Abstract: TH-PO720
Factor B: The "It" Factor in Infection-Related Glomerulonephritis
Session Information
- Glomerular Diseases: Case Reports - 1
October 24, 2024 | Location: Exhibit Hall, Convention Center
Abstract Time: 10:00 AM - 12:00 PM
Category: Glomerular Diseases
- 1402 Glomerular Diseases: Clinical, Outcomes, and Therapeutics
Authors
- Grigsby, Jennifer L., University of Nebraska Medical Center Department of Internal Medicine, Omaha, Nebraska, United States
- Magliulo, Eric, University of Nebraska Medical Center Department of Internal Medicine, Omaha, Nebraska, United States
- Mcmillan, David A., University of Nebraska Medical Center Department of Internal Medicine, Omaha, Nebraska, United States
- Foster, Kirk W., University of Nebraska Medical Center Department of Pathology and Microbiology, Omaha, Nebraska, United States
- Ravipati, Prasanth, University of Nebraska Medical Center Department of Internal Medicine, Omaha, Nebraska, United States
Introduction
Infection-Related Glomerulonephritis (IRGN) and C3 Glomerulopathy (C3G) demonstrate considerable clinicopathologic overlap, presenting a diagnostic challenge to clinicians and making selection of an appropriate treatment regimen difficult.
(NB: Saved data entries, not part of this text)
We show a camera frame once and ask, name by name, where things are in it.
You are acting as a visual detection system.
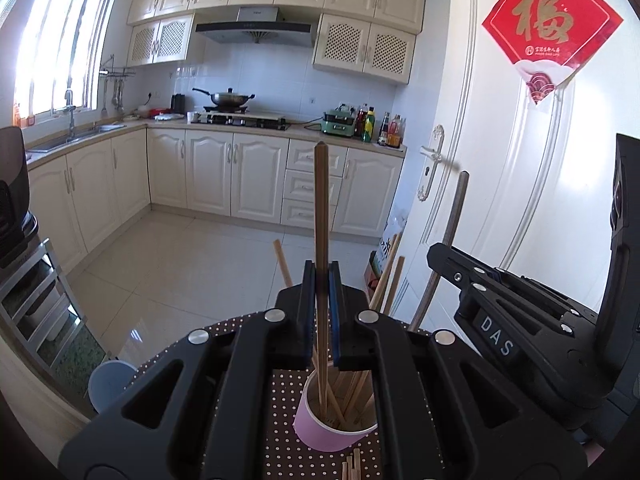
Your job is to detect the dark wooden chopstick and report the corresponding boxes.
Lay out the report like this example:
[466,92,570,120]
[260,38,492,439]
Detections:
[409,171,470,332]

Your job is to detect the pink cylindrical chopstick holder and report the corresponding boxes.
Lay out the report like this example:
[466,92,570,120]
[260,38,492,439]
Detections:
[293,372,378,453]

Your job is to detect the brown polka dot tablecloth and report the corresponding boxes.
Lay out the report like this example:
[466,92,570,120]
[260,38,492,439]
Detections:
[130,313,445,479]

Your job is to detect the wooden chopstick on table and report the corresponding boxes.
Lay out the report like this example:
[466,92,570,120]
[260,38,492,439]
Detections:
[350,448,361,480]

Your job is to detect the light blue cup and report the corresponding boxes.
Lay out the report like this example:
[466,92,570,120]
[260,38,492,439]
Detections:
[88,360,138,413]

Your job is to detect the white door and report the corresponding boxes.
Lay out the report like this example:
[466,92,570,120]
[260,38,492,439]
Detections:
[390,0,639,322]

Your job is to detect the dark sauce bottle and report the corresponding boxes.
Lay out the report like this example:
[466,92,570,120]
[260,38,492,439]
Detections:
[378,112,390,146]

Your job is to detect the orange oil bottle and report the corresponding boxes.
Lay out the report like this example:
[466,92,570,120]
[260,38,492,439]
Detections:
[387,114,402,148]

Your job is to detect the red sauce bottle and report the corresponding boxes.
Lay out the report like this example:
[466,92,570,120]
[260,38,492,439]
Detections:
[354,103,368,138]

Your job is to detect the green yellow bottle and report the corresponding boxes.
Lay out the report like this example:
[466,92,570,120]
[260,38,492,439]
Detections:
[362,106,375,143]

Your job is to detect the green electric cooker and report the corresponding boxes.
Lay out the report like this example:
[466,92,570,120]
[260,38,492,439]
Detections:
[320,104,355,138]

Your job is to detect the black gas stove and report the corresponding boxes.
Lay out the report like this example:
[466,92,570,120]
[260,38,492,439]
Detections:
[191,112,290,131]

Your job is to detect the metal storage rack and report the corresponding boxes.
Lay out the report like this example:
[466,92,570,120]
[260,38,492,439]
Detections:
[1,240,86,367]

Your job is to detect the cream lower cabinets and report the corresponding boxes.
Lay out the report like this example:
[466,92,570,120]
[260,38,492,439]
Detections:
[26,127,406,276]

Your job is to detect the cream cabinets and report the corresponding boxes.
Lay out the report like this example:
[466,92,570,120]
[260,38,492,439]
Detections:
[26,127,406,276]
[127,0,425,84]

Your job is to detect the wok with lid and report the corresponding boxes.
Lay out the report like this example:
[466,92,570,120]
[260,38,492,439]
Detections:
[193,88,255,110]

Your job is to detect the black electric kettle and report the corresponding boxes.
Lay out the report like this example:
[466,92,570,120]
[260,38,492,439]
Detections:
[170,93,186,115]

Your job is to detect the black rice cooker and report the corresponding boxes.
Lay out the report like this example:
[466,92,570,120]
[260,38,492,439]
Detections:
[0,126,38,269]

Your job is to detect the black range hood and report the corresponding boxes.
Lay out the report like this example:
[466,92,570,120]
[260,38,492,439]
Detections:
[195,6,316,48]

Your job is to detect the chrome sink faucet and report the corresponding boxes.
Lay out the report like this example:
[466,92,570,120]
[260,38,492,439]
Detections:
[64,88,76,140]

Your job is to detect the cream upper cabinets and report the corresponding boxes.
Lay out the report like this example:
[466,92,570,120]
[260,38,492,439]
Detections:
[127,0,425,84]

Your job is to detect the red fu character decoration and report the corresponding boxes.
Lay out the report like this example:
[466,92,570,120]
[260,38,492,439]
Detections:
[483,0,623,103]

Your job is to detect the window with bars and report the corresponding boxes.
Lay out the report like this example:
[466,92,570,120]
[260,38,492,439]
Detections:
[14,0,111,126]

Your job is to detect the silver door handle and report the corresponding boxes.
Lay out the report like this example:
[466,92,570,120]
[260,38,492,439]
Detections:
[416,125,445,202]

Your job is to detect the wall utensil rack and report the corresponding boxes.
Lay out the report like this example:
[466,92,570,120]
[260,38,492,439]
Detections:
[99,54,136,118]

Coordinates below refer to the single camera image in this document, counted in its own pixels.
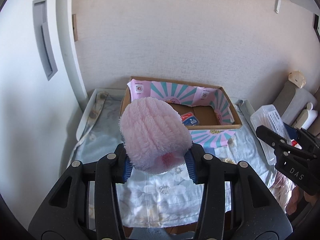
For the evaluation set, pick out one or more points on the white door with handle recess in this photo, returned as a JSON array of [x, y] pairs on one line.
[[38, 105]]

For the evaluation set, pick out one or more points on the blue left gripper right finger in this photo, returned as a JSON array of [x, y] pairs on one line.
[[191, 166]]

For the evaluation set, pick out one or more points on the pink plush toy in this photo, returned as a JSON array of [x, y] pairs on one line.
[[286, 193]]

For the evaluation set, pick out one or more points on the cream hair scrunchie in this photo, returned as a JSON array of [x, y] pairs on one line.
[[228, 160]]

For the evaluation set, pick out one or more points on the brown cardboard box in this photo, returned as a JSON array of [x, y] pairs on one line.
[[210, 104]]

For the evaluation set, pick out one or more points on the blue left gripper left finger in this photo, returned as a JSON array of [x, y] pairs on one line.
[[127, 169]]

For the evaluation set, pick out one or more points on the grey headboard cushion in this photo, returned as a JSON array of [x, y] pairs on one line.
[[291, 101]]

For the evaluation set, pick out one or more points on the floral bed sheet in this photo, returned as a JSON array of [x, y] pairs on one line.
[[167, 199]]

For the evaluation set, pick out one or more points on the beige plastic bag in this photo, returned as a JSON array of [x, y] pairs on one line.
[[297, 78]]

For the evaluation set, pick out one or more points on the white bottle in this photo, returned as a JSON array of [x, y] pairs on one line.
[[306, 117]]

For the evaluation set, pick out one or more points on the clear cotton swab box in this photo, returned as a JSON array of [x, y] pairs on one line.
[[270, 130]]

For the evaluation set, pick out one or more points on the clear floss pick box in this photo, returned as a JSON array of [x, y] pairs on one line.
[[189, 119]]

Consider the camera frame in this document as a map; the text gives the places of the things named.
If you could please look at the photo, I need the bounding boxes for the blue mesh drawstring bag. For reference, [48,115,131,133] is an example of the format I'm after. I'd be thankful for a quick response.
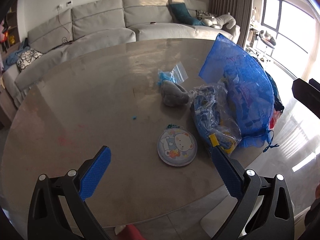
[199,34,276,150]

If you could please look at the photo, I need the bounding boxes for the clear plastic bag blue toys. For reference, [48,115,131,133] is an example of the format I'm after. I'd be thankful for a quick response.
[189,83,242,154]

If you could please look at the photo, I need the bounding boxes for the round cartoon bear tin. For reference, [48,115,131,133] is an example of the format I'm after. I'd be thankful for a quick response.
[157,124,197,167]

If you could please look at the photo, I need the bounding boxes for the zip bag with blue item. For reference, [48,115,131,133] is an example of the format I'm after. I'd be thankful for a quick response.
[157,62,188,86]

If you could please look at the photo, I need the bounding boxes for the white plush toy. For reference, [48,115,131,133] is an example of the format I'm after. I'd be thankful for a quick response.
[201,14,236,29]

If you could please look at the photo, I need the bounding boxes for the brown curtain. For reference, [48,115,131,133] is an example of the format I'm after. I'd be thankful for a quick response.
[209,0,253,47]

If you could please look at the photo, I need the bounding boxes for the patterned cushion right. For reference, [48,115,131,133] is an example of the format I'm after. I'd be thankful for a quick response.
[196,10,217,21]

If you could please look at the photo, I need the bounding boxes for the teal cushion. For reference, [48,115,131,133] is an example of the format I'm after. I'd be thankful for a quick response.
[169,3,205,26]

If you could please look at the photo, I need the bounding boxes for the black white floral cushion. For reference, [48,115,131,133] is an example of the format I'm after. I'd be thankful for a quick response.
[16,49,43,72]

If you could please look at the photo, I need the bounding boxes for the blue blanket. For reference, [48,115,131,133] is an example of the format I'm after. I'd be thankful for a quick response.
[3,37,30,72]

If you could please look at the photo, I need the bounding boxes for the grey sectional sofa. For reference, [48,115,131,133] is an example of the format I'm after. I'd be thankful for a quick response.
[2,0,240,107]

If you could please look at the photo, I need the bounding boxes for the wooden shelf unit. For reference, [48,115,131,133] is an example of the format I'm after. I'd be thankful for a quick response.
[1,0,20,54]

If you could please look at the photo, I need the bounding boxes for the window frame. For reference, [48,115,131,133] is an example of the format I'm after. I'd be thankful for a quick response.
[261,0,316,54]

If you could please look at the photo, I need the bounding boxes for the black charging cable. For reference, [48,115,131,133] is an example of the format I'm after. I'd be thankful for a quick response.
[56,6,73,47]

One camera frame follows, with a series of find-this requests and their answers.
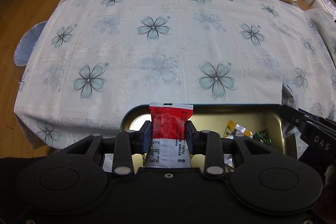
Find yellow silver snack packet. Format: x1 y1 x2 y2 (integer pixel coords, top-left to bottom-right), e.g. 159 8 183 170
224 120 253 139

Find red white snack packet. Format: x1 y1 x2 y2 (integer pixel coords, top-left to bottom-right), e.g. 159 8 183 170
145 103 194 168

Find green foil candy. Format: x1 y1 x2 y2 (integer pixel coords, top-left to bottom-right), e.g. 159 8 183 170
253 129 272 147

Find black white cow packet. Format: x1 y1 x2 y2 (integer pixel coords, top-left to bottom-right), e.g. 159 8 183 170
224 154 235 172

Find silver grey snack bar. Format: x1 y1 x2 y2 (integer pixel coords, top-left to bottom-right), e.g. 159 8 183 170
279 82 298 139

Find gold metal tray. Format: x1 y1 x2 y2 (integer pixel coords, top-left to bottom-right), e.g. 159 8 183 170
133 105 297 169

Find white floral tablecloth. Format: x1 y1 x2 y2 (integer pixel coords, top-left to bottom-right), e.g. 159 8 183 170
14 0 335 149

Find blue chair cushion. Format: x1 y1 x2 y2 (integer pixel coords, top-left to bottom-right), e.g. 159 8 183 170
14 21 47 67

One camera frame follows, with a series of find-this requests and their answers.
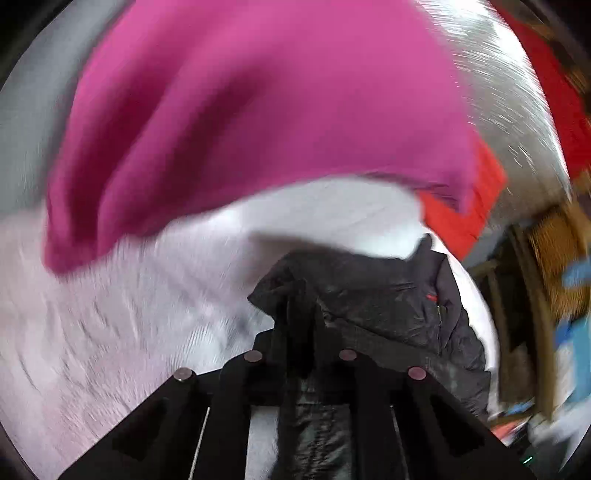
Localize black quilted jacket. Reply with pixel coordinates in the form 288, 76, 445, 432
249, 235, 491, 479

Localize wooden shelf rack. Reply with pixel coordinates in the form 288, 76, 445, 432
469, 224, 559, 424

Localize red pillow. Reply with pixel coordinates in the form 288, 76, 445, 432
419, 133, 507, 260

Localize wicker basket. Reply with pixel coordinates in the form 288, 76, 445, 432
527, 201, 590, 323

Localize magenta pillow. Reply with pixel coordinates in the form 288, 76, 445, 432
44, 1, 476, 274

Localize grey hoodie sweatshirt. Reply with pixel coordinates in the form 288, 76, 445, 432
1, 1, 126, 217

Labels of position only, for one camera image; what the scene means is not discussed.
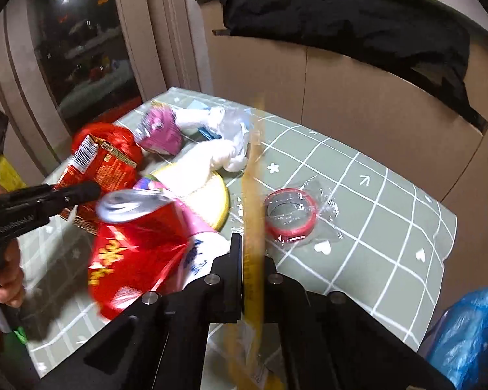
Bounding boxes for yellow snack bag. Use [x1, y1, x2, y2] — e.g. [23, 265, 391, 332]
[224, 118, 285, 389]

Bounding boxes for red plastic bag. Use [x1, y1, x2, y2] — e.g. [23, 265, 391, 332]
[70, 122, 144, 165]

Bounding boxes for blue trash bag bin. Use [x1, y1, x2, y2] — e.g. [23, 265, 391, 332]
[426, 287, 488, 389]

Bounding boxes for left hand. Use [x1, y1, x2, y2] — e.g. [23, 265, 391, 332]
[0, 240, 25, 308]

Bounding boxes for red snack packet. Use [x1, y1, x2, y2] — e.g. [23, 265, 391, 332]
[53, 133, 138, 235]

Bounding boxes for red tape roll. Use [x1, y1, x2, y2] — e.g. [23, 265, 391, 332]
[264, 188, 318, 243]

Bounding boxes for crushed red soda can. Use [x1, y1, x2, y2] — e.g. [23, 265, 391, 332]
[88, 189, 191, 320]

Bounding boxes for green checked tablecloth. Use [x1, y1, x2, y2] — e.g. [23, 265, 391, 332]
[20, 110, 457, 374]

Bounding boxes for pink snack wrapper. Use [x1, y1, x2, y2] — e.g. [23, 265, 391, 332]
[133, 103, 182, 156]

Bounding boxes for white crumpled tissue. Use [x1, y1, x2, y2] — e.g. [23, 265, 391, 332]
[155, 106, 253, 196]

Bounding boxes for dark glass door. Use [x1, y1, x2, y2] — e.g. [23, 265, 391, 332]
[27, 0, 141, 133]

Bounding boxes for black cloth on cabinet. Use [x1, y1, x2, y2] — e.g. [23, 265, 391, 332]
[216, 0, 488, 132]
We present a case of IRGN which highlights this diagnostic conundrum.
Case Description
A 43-year-old man presented with volume overload, acute kidney injury, 2 grams of proteinuria, and hypocomplementemia without a history or clinical signs of recent infection. Kidney biopsy demonstrated proliferative glomerulonephritis with immune complex deposition with co-dominant staining of C3 and IgG by immunofluorescence. These findings appeared most consistent with a diagnosis of IRGN; however, with primarily subendothelial and mesangial deposits on electron microscopy, lack of infectious history, and a family history notable for chronic kidney disease in multiple relatives, there was concern for familial hypocomplementemia or C3G. His renal function continued to worsen, requiring intermittent hemodialysis and initiation of empiric pulse solumedrol followed by daily prednisone and mycophenolate mofetil. After being discharged, autoantibody testing returned positive for Factor B autoantibodies. Genetic testing otherwise was negative. Given the previously described strong association of Factor B autoantibodies and IRGN, immune suppression was discontinued. Ten weeks after his initial presentation, repeat labs demonstrated resolution of his hypocomplementemia, near resolution of his proteinuria, and return of serum creatinine to normal (0.9 mg/dL).
Discussion
This patient was ultimately diagnosed with IRGN; however, features of his presentation raised concern for C3G. Factor B autoantibodies have been shown to contribute to transient dysregulation of the alternative complement pathway and have been found in a significantly higher proportion of patients with IRGN compared to C3G. This case highlights the utility of diagnostic complement testing, as the positive Factor B autoantibody helped inform the decision to discontinue immune suppression and limit potential related toxicities. Improvement in timeliness and availability of complement testing is needed to aid clinicians faced with diagnostic uncertainty in the realm of C3G.